The court accepted the market regulator's contentions that there was no provision in the Sebi Act and its rules and regulations, which recognised the registration of stockbrokers by inheritance and transmission for the purpose of granting fee continuity benefit.
While upholding a Securities Appellate Tribunal order dated May 12, 2006, the court said in a batch of petitions filed against Sebi that appellants including Nikhil K Vakharia, son of Late Kanchanlal K Vakharia, in order to operate in the stock exchange had to obtain a fresh registration from SEBI.
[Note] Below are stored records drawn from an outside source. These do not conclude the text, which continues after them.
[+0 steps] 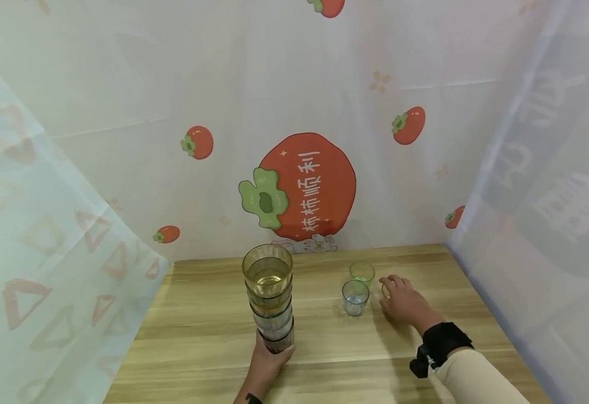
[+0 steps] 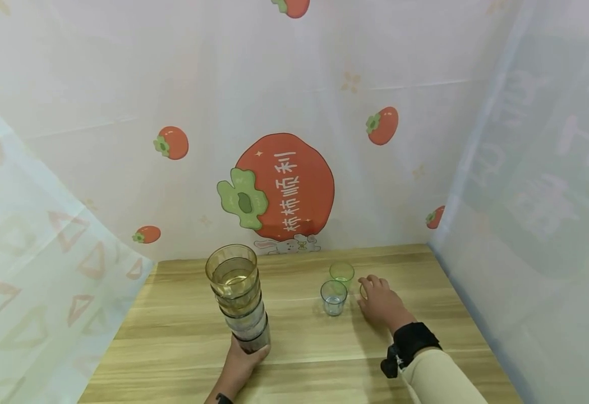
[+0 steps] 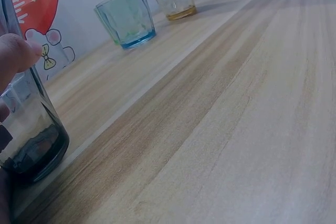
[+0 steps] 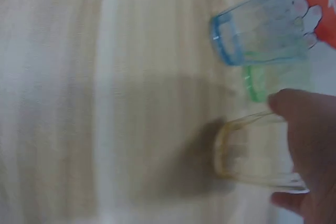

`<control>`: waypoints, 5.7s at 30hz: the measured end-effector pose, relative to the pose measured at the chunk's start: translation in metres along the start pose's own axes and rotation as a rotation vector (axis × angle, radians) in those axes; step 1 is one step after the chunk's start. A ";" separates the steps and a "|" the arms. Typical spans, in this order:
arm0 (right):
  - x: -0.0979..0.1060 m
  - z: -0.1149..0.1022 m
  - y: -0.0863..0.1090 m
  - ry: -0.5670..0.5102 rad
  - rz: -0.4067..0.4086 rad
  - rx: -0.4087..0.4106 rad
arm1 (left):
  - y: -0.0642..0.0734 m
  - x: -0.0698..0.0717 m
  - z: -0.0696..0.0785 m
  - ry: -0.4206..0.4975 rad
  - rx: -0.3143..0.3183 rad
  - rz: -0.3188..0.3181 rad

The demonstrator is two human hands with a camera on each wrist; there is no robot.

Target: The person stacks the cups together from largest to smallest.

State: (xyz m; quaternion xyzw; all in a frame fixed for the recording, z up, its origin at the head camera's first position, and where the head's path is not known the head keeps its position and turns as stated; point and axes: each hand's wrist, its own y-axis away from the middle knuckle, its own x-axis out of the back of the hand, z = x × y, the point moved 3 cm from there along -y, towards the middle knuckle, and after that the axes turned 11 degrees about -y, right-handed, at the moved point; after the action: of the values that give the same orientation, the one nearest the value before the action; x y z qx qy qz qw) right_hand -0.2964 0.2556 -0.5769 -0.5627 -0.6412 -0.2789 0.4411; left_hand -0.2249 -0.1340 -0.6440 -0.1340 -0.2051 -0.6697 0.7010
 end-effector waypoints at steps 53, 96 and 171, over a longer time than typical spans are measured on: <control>0.027 -0.109 0.036 0.001 -0.443 0.034 | 0.001 -0.001 0.000 -0.006 0.009 -0.005; 0.228 -0.295 -0.009 0.102 -0.405 0.396 | -0.003 -0.002 0.000 0.035 -0.007 -0.032; 0.163 -0.353 -0.023 0.070 -0.302 0.707 | -0.003 -0.006 0.002 0.071 -0.076 -0.051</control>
State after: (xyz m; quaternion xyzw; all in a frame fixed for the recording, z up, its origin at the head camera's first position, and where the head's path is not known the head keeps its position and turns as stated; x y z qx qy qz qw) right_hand -0.2265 0.0262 -0.2697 -0.2654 -0.7579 -0.1211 0.5835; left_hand -0.2286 -0.1280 -0.6458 -0.1315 -0.1579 -0.6990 0.6849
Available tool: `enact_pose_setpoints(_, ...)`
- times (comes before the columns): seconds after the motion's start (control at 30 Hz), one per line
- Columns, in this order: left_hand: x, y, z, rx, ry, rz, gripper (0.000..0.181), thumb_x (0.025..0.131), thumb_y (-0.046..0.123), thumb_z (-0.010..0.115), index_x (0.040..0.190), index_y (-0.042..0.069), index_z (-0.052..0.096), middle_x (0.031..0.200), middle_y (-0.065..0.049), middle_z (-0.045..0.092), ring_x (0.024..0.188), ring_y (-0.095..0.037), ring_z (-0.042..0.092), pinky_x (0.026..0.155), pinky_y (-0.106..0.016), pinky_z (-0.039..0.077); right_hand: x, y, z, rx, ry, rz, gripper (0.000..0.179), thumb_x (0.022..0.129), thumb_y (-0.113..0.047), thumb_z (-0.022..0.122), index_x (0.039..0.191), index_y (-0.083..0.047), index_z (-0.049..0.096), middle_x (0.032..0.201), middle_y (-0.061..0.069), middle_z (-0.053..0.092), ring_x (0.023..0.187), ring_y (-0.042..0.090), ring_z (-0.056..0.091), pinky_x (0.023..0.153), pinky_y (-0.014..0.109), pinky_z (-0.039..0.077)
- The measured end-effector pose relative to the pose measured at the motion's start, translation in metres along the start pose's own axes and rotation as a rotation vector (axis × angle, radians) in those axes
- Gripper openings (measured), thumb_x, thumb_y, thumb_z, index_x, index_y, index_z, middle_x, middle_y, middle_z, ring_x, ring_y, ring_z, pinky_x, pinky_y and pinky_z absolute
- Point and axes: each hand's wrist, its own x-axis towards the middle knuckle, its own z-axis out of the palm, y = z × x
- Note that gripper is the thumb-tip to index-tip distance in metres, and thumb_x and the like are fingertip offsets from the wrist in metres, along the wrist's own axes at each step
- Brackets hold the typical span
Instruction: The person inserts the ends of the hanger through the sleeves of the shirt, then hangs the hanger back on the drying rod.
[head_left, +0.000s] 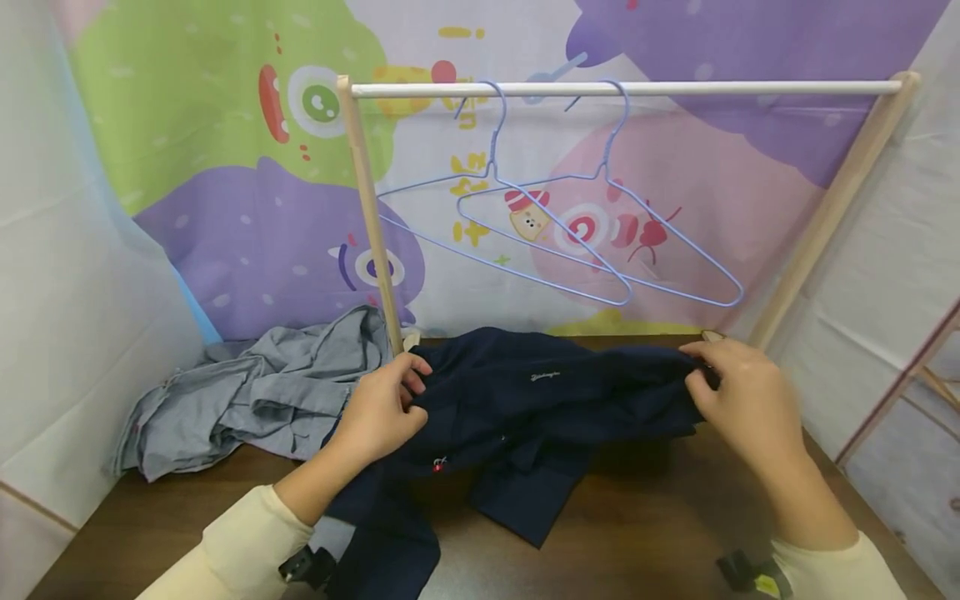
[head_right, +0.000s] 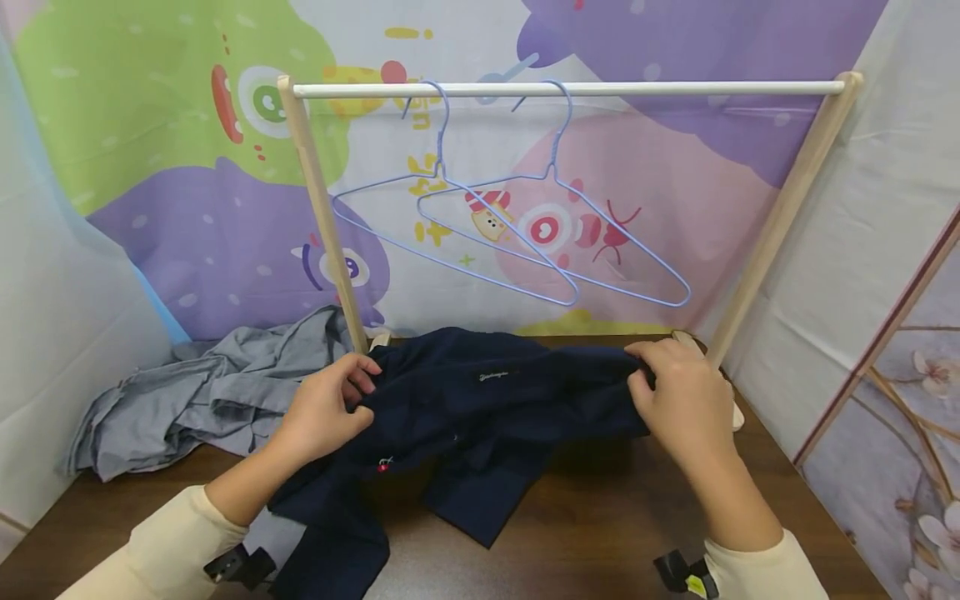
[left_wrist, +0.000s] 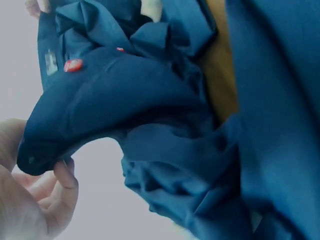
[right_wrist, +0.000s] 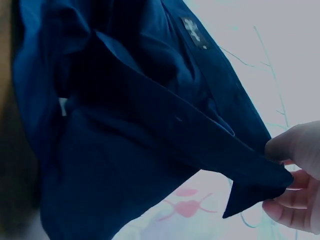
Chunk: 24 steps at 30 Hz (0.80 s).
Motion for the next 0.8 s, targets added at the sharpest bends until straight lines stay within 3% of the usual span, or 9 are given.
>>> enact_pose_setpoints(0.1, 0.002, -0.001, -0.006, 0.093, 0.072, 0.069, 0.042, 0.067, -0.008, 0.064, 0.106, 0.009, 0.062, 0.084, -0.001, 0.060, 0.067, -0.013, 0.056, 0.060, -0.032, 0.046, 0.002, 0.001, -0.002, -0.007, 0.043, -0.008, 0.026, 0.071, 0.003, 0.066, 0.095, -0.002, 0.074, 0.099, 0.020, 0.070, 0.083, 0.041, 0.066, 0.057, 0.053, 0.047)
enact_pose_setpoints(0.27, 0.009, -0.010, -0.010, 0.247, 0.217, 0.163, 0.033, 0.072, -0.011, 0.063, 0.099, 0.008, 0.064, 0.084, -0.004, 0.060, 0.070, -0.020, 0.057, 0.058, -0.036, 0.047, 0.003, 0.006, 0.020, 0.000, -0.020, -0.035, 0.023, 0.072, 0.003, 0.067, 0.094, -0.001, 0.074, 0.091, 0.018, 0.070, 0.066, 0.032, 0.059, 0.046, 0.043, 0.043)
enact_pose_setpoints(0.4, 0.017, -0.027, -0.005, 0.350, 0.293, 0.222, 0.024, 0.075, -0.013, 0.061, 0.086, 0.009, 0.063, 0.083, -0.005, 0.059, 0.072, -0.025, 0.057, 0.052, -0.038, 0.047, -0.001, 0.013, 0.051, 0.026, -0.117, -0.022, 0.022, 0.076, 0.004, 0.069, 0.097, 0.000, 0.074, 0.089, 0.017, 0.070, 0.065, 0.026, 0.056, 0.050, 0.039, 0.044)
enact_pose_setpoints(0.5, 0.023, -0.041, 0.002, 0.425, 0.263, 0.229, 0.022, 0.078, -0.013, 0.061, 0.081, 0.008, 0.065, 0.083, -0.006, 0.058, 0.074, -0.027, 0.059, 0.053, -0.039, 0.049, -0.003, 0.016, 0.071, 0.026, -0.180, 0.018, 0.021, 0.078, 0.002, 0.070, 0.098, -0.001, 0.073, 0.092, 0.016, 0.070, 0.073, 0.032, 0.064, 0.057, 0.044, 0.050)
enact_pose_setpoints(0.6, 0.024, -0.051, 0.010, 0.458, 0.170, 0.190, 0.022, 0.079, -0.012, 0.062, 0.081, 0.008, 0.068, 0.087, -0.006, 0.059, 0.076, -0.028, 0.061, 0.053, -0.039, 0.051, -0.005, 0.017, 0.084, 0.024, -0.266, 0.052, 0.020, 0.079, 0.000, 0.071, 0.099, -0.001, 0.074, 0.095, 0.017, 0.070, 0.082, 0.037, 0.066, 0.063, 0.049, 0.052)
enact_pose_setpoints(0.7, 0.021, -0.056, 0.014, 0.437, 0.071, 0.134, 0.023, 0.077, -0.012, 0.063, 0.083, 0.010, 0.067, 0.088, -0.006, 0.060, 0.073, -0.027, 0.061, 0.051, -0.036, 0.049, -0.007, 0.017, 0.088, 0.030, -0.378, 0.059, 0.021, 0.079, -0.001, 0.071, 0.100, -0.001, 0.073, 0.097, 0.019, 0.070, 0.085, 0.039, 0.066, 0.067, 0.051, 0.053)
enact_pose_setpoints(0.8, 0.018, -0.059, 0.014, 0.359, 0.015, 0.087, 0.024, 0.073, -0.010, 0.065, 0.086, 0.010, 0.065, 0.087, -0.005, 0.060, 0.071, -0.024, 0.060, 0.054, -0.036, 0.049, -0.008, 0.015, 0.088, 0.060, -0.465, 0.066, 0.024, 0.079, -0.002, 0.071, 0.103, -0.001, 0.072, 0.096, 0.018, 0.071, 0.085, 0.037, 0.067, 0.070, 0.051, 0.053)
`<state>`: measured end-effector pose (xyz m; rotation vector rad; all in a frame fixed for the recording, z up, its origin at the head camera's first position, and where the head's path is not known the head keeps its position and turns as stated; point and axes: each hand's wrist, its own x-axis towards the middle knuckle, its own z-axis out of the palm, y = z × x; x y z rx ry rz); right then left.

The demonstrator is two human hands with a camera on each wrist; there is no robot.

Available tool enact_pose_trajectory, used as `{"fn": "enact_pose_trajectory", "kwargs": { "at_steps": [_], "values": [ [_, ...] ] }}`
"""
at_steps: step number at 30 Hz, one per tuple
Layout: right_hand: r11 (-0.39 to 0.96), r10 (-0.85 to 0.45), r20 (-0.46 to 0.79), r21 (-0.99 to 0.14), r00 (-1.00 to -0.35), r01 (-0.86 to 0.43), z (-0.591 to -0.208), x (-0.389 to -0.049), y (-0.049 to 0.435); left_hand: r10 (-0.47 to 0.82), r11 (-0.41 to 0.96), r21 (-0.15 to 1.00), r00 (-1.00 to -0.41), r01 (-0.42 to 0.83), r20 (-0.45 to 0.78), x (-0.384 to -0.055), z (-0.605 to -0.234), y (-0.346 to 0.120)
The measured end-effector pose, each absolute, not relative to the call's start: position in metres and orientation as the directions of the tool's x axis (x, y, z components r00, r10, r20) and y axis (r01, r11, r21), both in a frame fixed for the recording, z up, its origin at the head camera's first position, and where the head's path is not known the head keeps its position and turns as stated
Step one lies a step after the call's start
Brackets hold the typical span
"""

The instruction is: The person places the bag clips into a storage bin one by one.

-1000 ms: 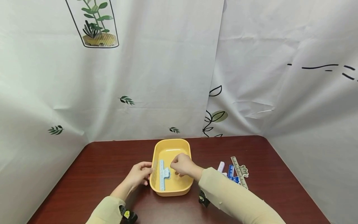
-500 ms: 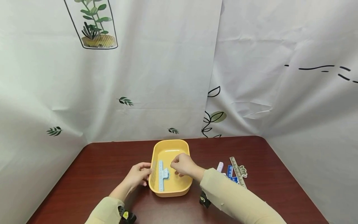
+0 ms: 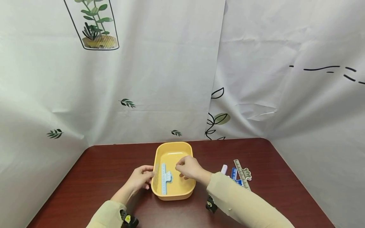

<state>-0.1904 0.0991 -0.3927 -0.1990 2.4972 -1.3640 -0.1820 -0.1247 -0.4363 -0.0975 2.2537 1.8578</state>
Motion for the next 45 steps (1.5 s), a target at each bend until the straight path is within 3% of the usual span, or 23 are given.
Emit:
{"fn": "enact_pose_trajectory", "kwargs": {
  "at_steps": [8, 45],
  "values": [
    [0.516, -0.268, -0.165, -0.856, -0.949, 0.003, -0.394, -0.190, 0.104, 0.104, 0.183, 0.964, -0.971, -0.193, -0.215, -0.191, -0.453, -0.130],
    [0.468, -0.182, -0.183, -0.880, -0.966, 0.078, -0.390, -0.183, 0.122, 0.108, 0.165, 0.968, -0.972, -0.189, -0.208, -0.190, -0.451, -0.130]
  ]
}}
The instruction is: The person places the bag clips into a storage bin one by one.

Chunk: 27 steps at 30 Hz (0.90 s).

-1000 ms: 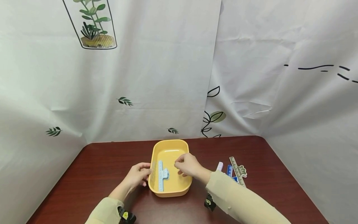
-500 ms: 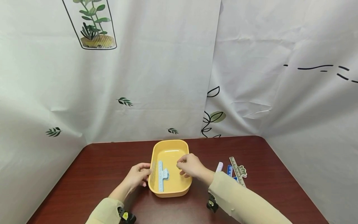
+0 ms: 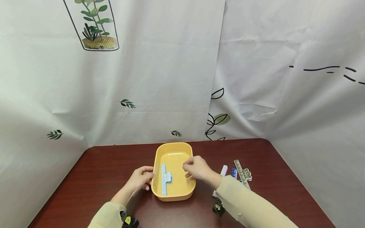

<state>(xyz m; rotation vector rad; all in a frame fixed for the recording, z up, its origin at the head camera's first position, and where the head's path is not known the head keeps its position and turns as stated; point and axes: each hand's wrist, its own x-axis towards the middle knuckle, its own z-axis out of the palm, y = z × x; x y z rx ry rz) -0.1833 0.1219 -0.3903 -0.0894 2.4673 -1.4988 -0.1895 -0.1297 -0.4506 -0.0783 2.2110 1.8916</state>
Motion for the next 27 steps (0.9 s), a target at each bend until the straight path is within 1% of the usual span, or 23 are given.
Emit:
{"fn": "enact_pose_trajectory", "kwargs": {
  "at_steps": [13, 18, 24, 27],
  "values": [
    [0.432, -0.174, -0.184, -0.897, -0.967, 0.093, -0.394, -0.185, 0.133, 0.107, 0.169, 0.966, -0.971, -0.196, -0.215, -0.191, -0.453, -0.129],
    [0.435, -0.181, -0.180, -0.896, -0.967, 0.085, -0.394, -0.186, 0.138, 0.112, 0.168, 0.967, -0.971, -0.192, -0.212, -0.192, -0.455, -0.130],
    [0.437, -0.169, -0.176, -0.895, -0.970, 0.086, -0.393, -0.186, 0.142, 0.105, 0.171, 0.965, -0.970, -0.198, -0.218, -0.188, -0.446, -0.128],
    [0.441, -0.173, -0.169, -0.894, -0.970, 0.077, -0.392, -0.185, 0.144, 0.106, 0.171, 0.965, -0.970, -0.201, -0.221, -0.191, -0.452, -0.130]
  ]
}}
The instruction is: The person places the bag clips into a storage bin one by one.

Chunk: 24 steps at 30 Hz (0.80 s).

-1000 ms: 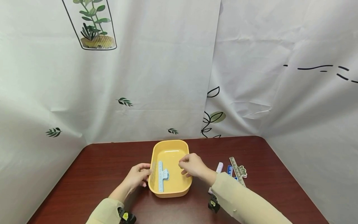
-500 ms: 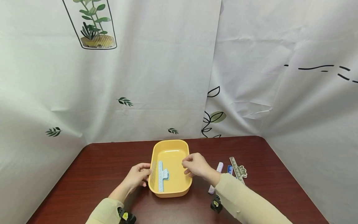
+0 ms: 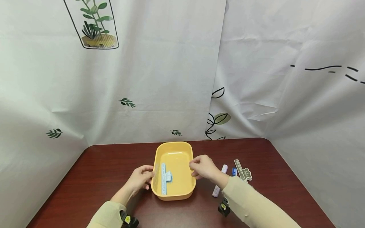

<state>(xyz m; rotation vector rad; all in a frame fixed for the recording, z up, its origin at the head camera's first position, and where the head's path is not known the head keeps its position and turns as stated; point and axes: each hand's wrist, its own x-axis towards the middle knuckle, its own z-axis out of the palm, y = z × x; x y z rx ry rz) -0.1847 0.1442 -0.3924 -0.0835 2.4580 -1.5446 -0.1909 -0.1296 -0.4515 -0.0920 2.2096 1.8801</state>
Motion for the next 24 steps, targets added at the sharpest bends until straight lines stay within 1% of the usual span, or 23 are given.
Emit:
{"fn": "enact_pose_trajectory", "kwargs": {
  "at_steps": [15, 24],
  "values": [
    [0.444, -0.197, -0.158, -0.894, -0.968, 0.056, -0.396, -0.184, 0.156, 0.114, 0.167, 0.967, -0.971, -0.191, -0.211, -0.191, -0.454, -0.131],
    [0.446, -0.163, -0.162, -0.892, -0.973, 0.073, -0.398, -0.182, 0.162, 0.109, 0.171, 0.966, -0.970, -0.196, -0.216, -0.191, -0.453, -0.131]
  ]
}}
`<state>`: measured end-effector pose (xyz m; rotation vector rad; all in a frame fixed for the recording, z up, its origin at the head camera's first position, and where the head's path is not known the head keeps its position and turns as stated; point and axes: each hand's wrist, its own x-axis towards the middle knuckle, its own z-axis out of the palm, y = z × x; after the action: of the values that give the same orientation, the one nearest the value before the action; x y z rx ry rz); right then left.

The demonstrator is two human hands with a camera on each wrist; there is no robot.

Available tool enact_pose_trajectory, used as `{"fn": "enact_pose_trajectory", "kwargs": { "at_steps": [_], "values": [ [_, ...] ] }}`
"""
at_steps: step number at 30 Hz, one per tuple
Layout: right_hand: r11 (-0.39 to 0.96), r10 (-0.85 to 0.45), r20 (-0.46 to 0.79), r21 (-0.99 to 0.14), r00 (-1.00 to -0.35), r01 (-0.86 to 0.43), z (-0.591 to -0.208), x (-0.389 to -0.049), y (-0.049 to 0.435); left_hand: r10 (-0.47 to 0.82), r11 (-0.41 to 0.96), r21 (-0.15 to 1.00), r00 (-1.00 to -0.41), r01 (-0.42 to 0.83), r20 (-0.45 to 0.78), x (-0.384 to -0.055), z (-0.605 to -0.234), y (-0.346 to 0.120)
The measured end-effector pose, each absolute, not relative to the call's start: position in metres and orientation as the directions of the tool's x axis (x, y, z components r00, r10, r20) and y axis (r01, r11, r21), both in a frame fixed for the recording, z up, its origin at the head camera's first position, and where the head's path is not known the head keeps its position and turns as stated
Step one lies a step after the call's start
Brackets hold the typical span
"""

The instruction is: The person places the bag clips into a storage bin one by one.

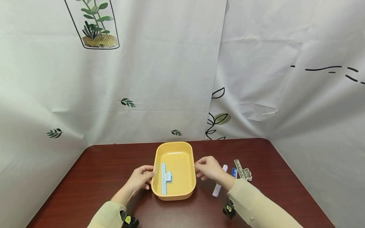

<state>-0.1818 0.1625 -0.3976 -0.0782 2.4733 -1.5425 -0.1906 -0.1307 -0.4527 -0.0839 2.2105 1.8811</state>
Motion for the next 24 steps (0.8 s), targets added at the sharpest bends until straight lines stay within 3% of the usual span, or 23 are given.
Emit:
{"fn": "enact_pose_trajectory", "kwargs": {
  "at_steps": [24],
  "values": [
    [0.449, -0.168, -0.143, -0.892, -0.975, 0.054, -0.403, -0.176, 0.180, 0.117, 0.166, 0.968, -0.971, -0.188, -0.209, -0.189, -0.452, -0.130]
  ]
}}
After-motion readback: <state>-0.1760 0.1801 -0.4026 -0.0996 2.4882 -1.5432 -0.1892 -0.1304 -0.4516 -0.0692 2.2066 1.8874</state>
For the first five years, the appellant would be required to pay the quantum of fee linked to the turnover and thereafter at the flat rate of Rs 5,000 in order to keep the registration in force, the bench said.
According to Sebi, the appellant who is son of Late Kanchanlal K Vakharia on transmission can be registered only as a new stock broker with Sebi in accordance with the Act, Regulations and the Sebi (Stockbrokers and Sub-Brokers) Rules, 1992 and subject to payment of registration fee for a new stock-broker as per the schedule fixed in the Regulations.
It may be noted that under the SEBI (Stockbrokers and Sub-Brokers) Regulations, 1992, a fee is required to be paid by the stock brokers.
Broadly, the fee was structured in two distinct phases: In the first five years of operation of a broker, the quantum of the fee is linked to the turnover of the stock broker. Greater the turnover, higher the fee.